L’examen d’une nouvelle proposition de loi transpartisane, intitulée « pour une montagne vivante et souveraine », débutera ce mardi à l’Assemblée nationale. Cette initiative vise à assouplir les règles de la loi Montagne concernant la constructibilité, suscitant de nombreuses interrogations sur ses répercussions à l’échelle locale.
Portée par Jean-Pierre Vigier, président de l’ANEM (l’association nationale des élus de montagne) et député LR, cette loi a pour ambition d'assouplir ce qu'il considère comme des contraintes excessives. Le député François-Xavier Ceccoli, représentant la Haute-Corse, partage cette vision et déclare : « des blocages administratifs parfois incompréhensibles empêchent des constructions à proximité de terrains déjà urbanisés ». Selon le site de l'Assemblée nationale, cette proposition a pour but de tenir compte des spécificités locales sans créer de fragmentation urbaine.
Une avancée majeure pour la vitalité de la ruralité
Le projet de loi se concentre sur le « caractère continu » de l’urbanisation, en tenant compte des caractéristiques spécifiques des territoires concernés. Ceccoli souligne l'importance de proposer des constructions qui répondent aux besoins de la communauté, en prévoyant par exemple que « la nature, la vocation et les objectifs des projets d’urbanisation soient pris en compte pour encourager les activités locales et assurer un habitat permanent ».
Cette modification pourrait être un levier important pour revitaliser la ruralité en Corse, selon plusieurs experts consultés, qui estiment que le cadre réglementaire actuel freine l'initiative locale. « L’objectif est d’apporter un souffle nouveau aux territoires intérieurs », explique un acteur associatif engagé dans le développement local.
Un retour sur la loi ZAN
Jean-Pierre Vigier propose également de revenir sur un amendement sur la loi ZAN (zéro artificialisation nette) adopté il y a trois ans, qui limite l’expansion des communes corses non dotées d’un document d’urbanisme. Ceccoli juge la date butoir de 2027 trop rapide et souhaite la reporter à 2032. « Ce qui est imposé aux communes littorales ne prend pas en compte les enjeux spécifiques des zones montagneuses », souligne-t-il. Cela permettrait à ces territoires de mieux s’adapter aux évolutions nécessaires.

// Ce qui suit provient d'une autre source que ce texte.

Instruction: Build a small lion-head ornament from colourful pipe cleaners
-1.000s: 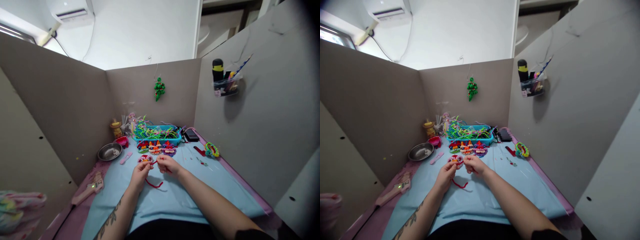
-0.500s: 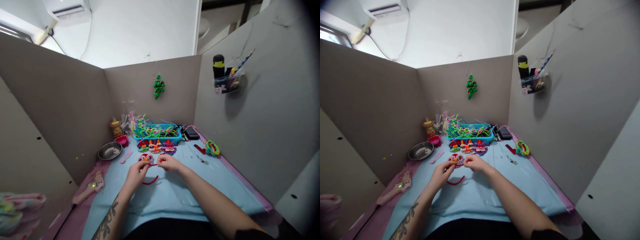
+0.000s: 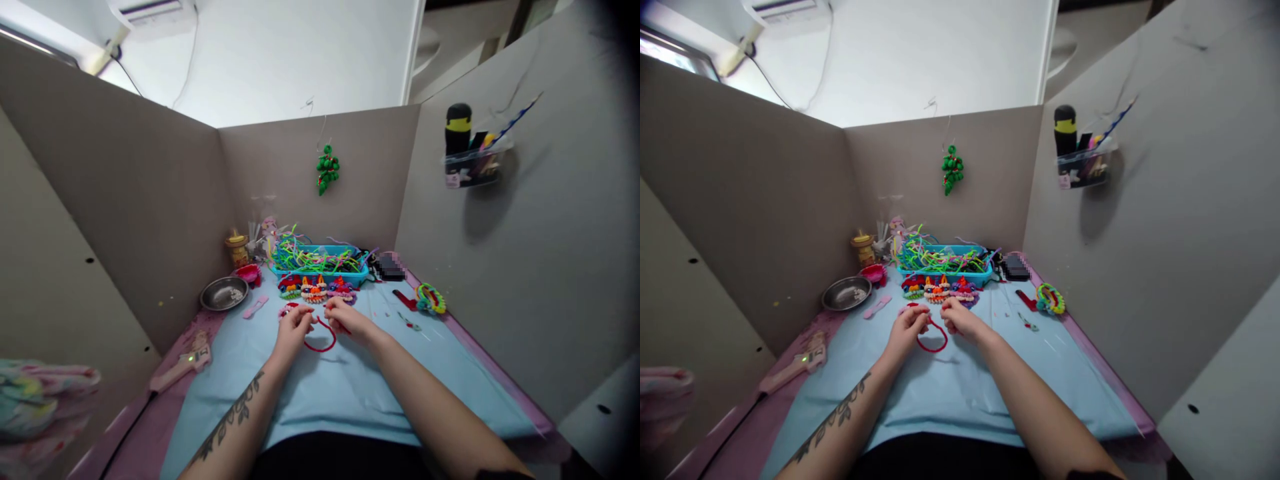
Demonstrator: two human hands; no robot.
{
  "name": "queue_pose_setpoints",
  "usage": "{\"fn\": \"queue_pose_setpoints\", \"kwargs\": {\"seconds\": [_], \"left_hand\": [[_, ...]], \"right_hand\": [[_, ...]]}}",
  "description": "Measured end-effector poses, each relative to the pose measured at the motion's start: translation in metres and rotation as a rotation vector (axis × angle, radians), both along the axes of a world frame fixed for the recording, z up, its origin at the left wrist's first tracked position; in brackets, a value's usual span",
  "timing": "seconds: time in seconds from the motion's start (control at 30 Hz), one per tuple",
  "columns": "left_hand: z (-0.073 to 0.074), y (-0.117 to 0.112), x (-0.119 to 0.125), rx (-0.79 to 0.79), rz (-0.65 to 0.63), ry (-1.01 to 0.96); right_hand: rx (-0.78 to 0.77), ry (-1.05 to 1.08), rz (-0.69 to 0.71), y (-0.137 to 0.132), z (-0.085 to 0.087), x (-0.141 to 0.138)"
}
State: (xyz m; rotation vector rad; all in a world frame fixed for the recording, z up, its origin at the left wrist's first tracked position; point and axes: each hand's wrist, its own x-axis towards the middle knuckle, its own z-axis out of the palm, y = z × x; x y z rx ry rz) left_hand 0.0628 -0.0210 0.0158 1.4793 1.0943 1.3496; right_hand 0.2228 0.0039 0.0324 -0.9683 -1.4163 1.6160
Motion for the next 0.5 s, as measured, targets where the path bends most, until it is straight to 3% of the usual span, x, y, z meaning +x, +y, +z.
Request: {"fn": "queue_pose_setpoints", "kwargs": {"seconds": [0.1,0.3,0.5], "left_hand": [[-0.009,0.0,-0.002,0.077,0.047,-0.052],[-0.004,-0.007,-0.008,0.36,0.203,0.224],[-0.002,-0.008,-0.008,0.36,0.213,0.262]], "right_hand": [[0.066,-0.073,-0.052,0.006,-0.01,-0.006],[0.28,-0.22,-0.1,0.009,-0.023,-0.014],[0.347,-0.329,0.01,-0.001,-0.02,-0.018]]}}
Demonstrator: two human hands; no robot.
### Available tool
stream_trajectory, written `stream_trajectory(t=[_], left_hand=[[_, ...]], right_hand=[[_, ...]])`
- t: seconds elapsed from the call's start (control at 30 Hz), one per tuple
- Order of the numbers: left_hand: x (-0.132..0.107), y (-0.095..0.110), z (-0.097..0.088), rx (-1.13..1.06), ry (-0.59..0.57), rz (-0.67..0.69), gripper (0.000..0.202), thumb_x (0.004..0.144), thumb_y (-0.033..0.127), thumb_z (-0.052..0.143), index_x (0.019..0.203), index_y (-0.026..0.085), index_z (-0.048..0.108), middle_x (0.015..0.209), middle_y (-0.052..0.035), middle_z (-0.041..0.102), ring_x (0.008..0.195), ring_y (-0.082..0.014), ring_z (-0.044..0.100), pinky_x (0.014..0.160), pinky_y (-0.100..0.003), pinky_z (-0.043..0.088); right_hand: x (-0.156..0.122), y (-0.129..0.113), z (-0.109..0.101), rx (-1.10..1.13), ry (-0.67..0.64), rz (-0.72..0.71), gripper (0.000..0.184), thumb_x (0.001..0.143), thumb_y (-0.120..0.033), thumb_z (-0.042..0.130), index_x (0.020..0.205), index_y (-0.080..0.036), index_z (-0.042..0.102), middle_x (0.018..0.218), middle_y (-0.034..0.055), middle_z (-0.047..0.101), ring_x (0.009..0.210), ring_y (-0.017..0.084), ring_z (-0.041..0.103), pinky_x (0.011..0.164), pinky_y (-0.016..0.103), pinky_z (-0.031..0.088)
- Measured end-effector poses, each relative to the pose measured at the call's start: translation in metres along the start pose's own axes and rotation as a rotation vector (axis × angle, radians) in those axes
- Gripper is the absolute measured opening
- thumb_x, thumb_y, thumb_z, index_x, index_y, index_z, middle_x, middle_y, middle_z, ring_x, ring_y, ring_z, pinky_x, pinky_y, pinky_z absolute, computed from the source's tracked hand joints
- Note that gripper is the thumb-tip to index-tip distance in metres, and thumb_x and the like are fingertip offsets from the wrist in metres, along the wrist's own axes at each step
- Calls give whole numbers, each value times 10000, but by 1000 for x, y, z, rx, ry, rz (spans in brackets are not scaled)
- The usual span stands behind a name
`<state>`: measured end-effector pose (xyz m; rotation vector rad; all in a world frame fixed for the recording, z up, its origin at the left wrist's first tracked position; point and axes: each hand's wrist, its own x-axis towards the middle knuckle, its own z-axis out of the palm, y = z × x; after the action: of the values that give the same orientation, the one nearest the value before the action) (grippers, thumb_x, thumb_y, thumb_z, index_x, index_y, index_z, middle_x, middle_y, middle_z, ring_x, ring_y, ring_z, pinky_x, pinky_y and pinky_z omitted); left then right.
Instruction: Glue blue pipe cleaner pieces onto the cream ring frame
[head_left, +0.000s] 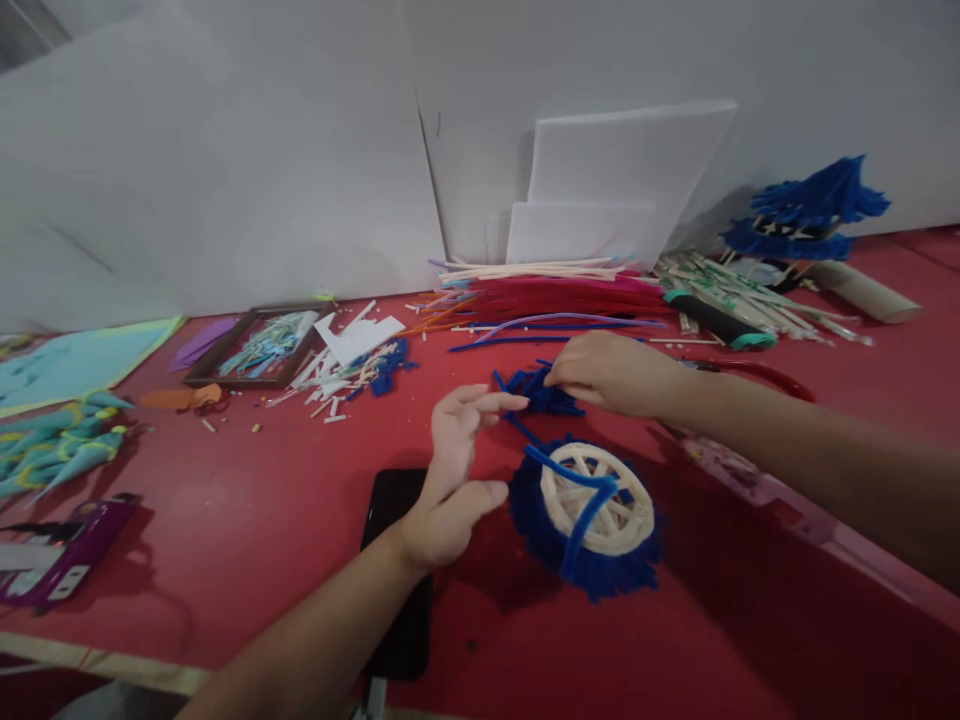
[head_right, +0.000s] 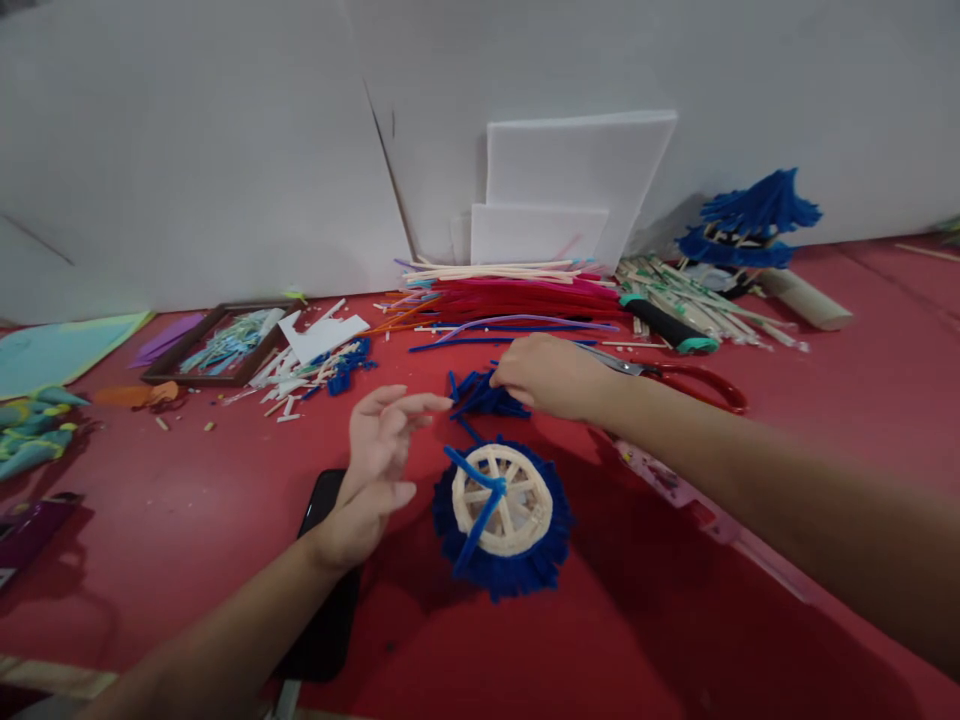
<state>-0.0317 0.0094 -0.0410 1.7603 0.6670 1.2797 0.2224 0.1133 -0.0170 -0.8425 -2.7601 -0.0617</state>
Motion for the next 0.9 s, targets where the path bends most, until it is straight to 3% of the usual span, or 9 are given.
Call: stream_trajectory(t=[0.13,0.23,0.3,0.37,0.47,0.6,0.73,0.8,0.9], left_hand=[[31,22,-7,112,286,-54,382,817,229,658,1173,254,522,1201,-82,708,1168,-228,669,947,-392,540],[62,45,-9,231,154,-198,233,843,292,688,1052,206,630,1128,-85,739,947,-189,697,787,-321,574],[80,60,-6,259,17,-243,319,843,379,744,1082,180,673,1134,-96,758,935,-192,714,732,-295,575],[92,72,1,285,-92,-231,348,824,386,804,1087,178,708,1070,-73,788,887,-180,731,745,-285,578],[98,85,11,298,-112,-143,203,844,352,826,884,173,736,856,-29,798,767,-153,728,717,-260,580],[96,93,16,357,-79,-80,111,890,258,773,807,184,771,801,-19,804,721,-154,732,669,-251,583],[89,93,18,355,-86,-33,105,898,171,720,823,193,790,815,-5,819,723,-140,739,639,-223,567],[86,94,20,315,-81,-41,126,893,152,704,799,190,780,812,-6,818,726,-136,740,631,-213,564],[83,95,21,294,-68,-67,114,883,185,719,777,181,764,771,-14,801,698,-141,727,609,-217,559]], right_hand=[[-6,1,-19,121,145,127,271,995,-323,518,950,-211,761,901,78,769,845,204,691,771,327,514],[-10,-12,-46,185,258,230,341,1030,-412,457,994,-220,736,904,58,752,782,177,669,693,304,500],[-12,-27,-66,272,310,286,339,1020,-464,479,987,-238,729,816,21,720,690,154,624,621,289,467],[-14,-46,-83,432,361,341,295,972,-488,561,924,-251,730,726,-2,673,628,147,577,582,292,442],[-16,-70,-98,592,432,395,278,909,-512,653,809,-260,715,685,-1,649,594,148,535,575,313,450],[-18,-82,-97,694,494,484,345,834,-598,740,753,-262,727,641,1,626,558,143,498,525,316,432],[-15,-87,-86,914,670,613,416,692,-601,883,689,-249,660,623,-16,633,544,131,530,500,290,441],[-12,-90,-81,1066,733,593,457,666,-637,895,694,-250,653,624,-18,651,567,142,591,538,293,505],[-10,-94,-77,1157,712,520,463,626,-642,918,723,-242,707,673,-6,694,623,158,655,593,302,567]])
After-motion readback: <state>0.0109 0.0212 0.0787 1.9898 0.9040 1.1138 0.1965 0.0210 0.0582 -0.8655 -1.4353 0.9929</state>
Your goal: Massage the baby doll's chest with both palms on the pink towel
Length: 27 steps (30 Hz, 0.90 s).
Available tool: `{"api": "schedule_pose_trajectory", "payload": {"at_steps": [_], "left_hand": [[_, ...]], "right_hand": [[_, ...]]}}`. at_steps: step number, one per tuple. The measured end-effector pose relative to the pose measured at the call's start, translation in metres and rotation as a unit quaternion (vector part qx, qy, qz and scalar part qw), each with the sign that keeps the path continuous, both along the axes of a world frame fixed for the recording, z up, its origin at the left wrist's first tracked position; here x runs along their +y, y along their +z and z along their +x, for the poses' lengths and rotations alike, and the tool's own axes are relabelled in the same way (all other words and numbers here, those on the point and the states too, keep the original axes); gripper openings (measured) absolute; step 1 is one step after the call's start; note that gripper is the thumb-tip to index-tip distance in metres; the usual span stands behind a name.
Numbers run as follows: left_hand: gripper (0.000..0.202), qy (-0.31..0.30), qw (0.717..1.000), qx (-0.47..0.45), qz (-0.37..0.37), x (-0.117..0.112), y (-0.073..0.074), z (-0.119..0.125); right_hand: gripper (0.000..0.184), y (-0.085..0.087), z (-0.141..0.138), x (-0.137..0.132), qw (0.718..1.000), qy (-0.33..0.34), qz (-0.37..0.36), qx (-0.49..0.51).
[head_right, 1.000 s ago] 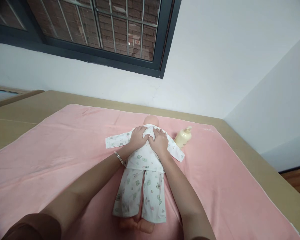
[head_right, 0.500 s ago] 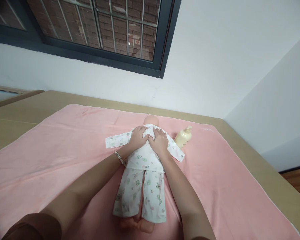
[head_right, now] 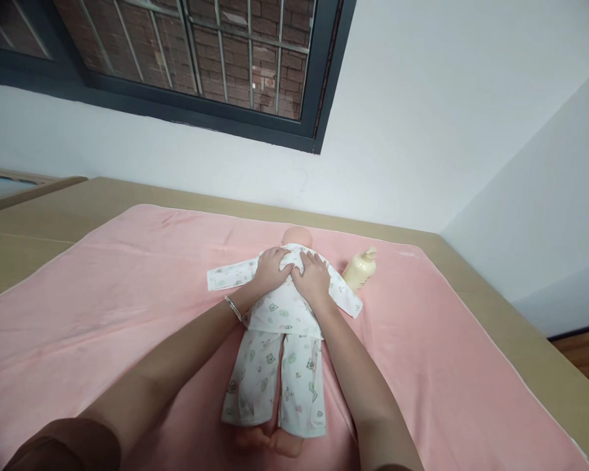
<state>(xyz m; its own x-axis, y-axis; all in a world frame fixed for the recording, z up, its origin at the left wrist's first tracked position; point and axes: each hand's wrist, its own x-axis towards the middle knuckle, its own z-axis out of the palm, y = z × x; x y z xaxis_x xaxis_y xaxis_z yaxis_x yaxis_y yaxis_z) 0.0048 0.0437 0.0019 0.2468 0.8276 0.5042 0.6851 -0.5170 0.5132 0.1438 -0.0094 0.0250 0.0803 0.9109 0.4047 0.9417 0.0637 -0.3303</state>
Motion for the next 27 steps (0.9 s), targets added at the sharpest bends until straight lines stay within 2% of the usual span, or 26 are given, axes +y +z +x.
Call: {"api": "schedule_pose_trajectory", "payload": {"at_steps": [27], "left_hand": [[0.036,0.014,1.000,0.009,-0.021,-0.0020,0.0046,0.0003]], "right_hand": [[0.051,-0.0007,0.0032,0.0032,0.999,0.026,-0.004,0.025]]}}
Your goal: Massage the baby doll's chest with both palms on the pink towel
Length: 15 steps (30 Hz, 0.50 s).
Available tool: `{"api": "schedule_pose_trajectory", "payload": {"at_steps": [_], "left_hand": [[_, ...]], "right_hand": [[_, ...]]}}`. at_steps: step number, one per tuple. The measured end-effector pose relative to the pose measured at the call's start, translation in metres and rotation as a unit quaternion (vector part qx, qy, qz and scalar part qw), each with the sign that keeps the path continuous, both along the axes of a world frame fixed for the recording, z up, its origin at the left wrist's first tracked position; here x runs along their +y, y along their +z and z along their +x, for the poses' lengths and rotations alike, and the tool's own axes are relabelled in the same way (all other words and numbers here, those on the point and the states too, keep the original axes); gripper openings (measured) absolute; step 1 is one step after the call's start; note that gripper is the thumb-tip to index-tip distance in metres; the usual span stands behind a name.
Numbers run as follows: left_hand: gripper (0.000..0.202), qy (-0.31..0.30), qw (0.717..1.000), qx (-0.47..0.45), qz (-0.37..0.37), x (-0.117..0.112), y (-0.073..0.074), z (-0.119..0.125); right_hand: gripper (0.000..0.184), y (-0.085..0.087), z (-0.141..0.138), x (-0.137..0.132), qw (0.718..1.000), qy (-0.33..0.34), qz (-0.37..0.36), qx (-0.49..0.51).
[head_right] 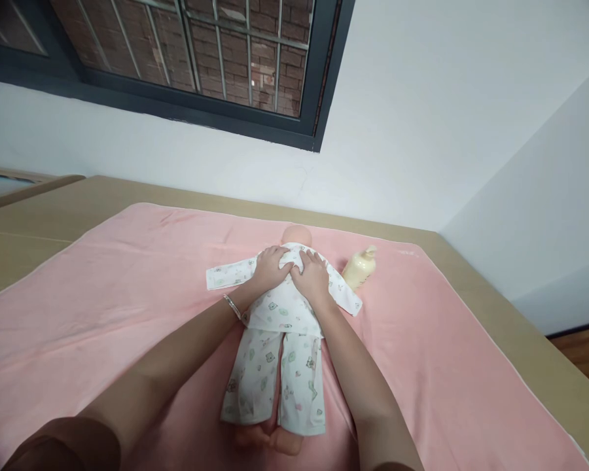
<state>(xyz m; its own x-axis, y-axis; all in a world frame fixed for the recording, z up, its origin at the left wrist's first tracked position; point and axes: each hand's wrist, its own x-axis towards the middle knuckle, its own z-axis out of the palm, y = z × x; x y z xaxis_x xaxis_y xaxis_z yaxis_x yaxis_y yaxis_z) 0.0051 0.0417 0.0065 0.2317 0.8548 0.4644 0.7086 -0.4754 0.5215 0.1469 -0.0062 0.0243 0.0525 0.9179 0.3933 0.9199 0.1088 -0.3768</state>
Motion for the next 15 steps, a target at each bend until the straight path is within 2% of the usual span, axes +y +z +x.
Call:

Le député met en lumière la complexité des régulations en vigueur qui, selon lui, nuisent à l'efficacité des projets et plaide pour une révision des normes imposées, soulignant l'« injustice d’une application unique à la Corse ».
Des mesures complémentaires
Outre l’assouplissement des règles d’urbanisme, la proposition de loi inclut des mesures pour améliorer la gestion des ressources en eau et soutenir le développement d'infrastructures agricoles. Elle vise également à adapter les conditions d'ouverture et de fermeture des classes en prenant en compte les spécificités géographiques et démographiques des écoles publiques.
Cette loi, qui sera soumise au vote d’ici ce mercredi soir, est considérée comme un tournant potentiel pour l’avenir de l’urbanisme en Corse, et pourrait redonner aux élus locaux les clefs pour développer leurs territoires d’une manière plus proactive.